The V. scophthalmi strains A089 and A102 were grown overnight in different growth media (mLB, mTSB, mPW, and AB) and the supernatant was analysed for the presence of AHL-like molecules. Three different signal spots were detected in the TLC assay performed with the A. tumefaciens strain NTL4 (pZLR4) (Fig. 1a), which were not present in the medium alone used as negative control, suggesting the presence of three AHL-like molecules in the supernatant of V. scophthami. The retention factor (Rf) of the three AHL-like molecules was 0.62 (± 0.055), 0.46 (± 0.038) and 0.25 (± 0.018), from higher to lower Rf, respectively, as a result of three independent experiments. These three AHL-like molecules detected by the A. tumefaciens sensor strain were produced with any of the employed growth medium: mLB, mTSB, mPW, and AB (data not shown). Moreover, as shown on Fig. 1b, all three molecules were detected by TLC in the mid-exponential growth phase and maintained over the stationary phase.

In order to further characterise these molecules, different AHL standards and different sensor strains, which have been shown to detect previously described AHLs, were used. The autoinducer bioassay for the detection of AHLs, which employed the BB886 V. harveyi sensor strain, showed no induction of the luminescence signal compared with the negative control.

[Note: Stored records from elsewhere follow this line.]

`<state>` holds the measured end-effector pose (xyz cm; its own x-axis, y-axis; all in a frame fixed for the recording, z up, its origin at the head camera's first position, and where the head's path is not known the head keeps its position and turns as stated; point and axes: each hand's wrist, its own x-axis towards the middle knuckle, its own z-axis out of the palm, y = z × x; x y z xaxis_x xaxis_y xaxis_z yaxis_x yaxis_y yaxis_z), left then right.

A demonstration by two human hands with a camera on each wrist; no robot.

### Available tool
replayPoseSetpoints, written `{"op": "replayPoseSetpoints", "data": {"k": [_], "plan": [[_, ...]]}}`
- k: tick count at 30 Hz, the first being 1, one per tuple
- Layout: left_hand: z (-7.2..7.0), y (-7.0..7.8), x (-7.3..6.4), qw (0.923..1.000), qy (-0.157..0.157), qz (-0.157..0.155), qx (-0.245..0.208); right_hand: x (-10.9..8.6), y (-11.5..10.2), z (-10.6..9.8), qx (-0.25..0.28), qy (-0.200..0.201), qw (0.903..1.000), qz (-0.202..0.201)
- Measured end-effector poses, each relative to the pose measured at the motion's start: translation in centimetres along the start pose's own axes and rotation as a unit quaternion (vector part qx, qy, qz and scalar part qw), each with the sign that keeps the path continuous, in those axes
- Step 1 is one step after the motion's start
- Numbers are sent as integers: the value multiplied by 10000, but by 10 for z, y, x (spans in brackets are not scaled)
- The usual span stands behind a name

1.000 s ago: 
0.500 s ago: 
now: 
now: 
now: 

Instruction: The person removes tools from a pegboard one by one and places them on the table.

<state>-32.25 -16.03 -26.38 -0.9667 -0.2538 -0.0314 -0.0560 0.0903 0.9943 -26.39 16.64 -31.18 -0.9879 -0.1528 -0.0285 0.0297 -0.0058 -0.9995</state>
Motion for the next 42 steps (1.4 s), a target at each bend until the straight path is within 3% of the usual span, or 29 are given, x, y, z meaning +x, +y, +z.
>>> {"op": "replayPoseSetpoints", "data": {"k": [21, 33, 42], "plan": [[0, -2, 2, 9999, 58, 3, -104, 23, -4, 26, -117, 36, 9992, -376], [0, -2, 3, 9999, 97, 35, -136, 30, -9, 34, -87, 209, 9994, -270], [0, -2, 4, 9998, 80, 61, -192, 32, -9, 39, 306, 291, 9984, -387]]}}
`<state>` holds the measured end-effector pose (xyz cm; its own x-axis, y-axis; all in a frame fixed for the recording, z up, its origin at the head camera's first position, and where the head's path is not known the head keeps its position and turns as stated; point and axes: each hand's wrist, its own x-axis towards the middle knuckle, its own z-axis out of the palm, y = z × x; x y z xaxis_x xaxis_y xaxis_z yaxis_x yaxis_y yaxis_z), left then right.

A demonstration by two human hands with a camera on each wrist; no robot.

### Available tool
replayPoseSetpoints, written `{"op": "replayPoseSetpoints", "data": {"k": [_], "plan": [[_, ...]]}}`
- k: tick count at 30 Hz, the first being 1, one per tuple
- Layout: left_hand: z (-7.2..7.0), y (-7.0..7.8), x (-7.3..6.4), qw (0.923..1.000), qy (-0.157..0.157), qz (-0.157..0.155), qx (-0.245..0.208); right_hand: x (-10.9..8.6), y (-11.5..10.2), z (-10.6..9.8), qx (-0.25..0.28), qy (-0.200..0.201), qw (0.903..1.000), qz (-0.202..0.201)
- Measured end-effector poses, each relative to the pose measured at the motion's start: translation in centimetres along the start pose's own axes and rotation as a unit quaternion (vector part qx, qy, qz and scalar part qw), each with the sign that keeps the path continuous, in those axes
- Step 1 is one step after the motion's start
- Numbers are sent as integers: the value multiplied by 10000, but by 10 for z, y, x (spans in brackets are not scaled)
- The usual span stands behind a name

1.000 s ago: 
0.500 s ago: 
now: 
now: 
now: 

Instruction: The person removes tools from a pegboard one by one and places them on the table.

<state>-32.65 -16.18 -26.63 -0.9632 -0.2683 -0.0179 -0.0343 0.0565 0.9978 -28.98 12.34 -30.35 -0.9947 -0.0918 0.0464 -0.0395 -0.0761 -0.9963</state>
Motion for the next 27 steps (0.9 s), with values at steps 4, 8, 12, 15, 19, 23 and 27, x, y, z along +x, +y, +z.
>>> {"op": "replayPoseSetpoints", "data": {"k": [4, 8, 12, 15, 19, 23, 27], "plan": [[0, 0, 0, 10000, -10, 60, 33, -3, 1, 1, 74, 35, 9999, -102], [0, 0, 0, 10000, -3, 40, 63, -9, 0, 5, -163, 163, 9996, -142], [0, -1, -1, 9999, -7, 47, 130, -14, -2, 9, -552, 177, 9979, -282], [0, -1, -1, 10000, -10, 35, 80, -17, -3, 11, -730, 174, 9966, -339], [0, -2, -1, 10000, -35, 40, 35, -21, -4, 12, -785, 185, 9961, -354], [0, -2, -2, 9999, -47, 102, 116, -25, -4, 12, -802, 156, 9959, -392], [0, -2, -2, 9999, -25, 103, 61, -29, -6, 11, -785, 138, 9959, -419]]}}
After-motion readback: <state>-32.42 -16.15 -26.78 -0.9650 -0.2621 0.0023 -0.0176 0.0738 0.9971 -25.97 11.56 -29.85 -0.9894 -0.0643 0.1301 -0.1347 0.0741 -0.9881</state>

Neither signal was detected with the Chromobacterium violaceum CV026 or the Pseudomonas putida F117 (pAS-C8) and P. putida F117 (pKR-C12) sensor strains. This may be related to the varying sensitivities of these sensor strains to a wide range of AHLs. The C. violaceum forward bioassay 25, detects preferably short chain AHLs, preferably HHL, although it has been also shown to detect 3 hydroxy-C6-HSL 26 but not longer chain AHLs. The P. putida F117 (pAS-C8) sensor strain is sensitive to C8-HSL and P. putida F117 (pKR-C12) is highly sensitive to C12-HSL, 3-oxo-C12-HSL, C10-HSL, and 3 oxo-C10-HSL 27. The fact that it was not possible to detect any signal in the V. harveyi BB886 autoinducer bioassay suggests that the putative AHLs from V. scophthalmi detected with the A. tumefaciens assay are sufficiently different from that of V. harveyi to be recognised.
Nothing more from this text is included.